Meanwhile in relation specifically to the Learning and Skills proposals, the Eighth Report of the Select Committee on Education and Employment recorded its ‘concern’ that ‘the different geographical coverage of, for example, the Careers Service, RDAs, the proposed LSCs, the UfI, the proposed Youth Support Service and the New Deal Delivery Units.. are likely to create new obstacles to the delivery of a seamless service, both vertically, across different age groups, and horizontally, within specific age groups, across a range of policy challenges’ (DfEE 2000b, para 72 and in conclusion).

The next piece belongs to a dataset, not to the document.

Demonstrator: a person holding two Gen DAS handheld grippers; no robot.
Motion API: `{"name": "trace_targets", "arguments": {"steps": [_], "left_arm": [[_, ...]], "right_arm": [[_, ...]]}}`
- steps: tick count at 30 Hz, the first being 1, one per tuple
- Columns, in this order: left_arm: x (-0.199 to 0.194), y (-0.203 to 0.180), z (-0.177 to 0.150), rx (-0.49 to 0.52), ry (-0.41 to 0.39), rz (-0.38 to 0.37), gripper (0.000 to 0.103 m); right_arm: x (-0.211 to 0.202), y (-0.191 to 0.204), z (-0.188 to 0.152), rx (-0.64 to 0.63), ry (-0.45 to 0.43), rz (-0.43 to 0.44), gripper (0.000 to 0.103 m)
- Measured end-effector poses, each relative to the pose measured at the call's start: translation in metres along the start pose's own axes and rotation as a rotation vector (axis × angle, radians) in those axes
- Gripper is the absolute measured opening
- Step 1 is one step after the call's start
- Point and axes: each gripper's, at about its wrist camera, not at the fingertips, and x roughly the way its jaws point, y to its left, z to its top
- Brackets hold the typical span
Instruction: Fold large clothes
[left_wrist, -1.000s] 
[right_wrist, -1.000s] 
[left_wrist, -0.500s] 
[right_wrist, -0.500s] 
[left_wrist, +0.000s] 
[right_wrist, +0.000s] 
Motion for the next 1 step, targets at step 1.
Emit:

It therefore advised that ‘careful attention’ (para 68) will have to be paid if the ‘duplication, confusion and bureaucracy’ that the 1999 White Paper ‘Learning to Succeed’ noted resulted in ‘an absence of effective co-ordination or strategic planning’ (as quoted in para 57 of the Report) was to result in the ‘seamless service’ that the White Paper aspired to. The Final Report of the National Skills Task Force offers similar warnings (DfEE 2000c, pp. 65 and 66).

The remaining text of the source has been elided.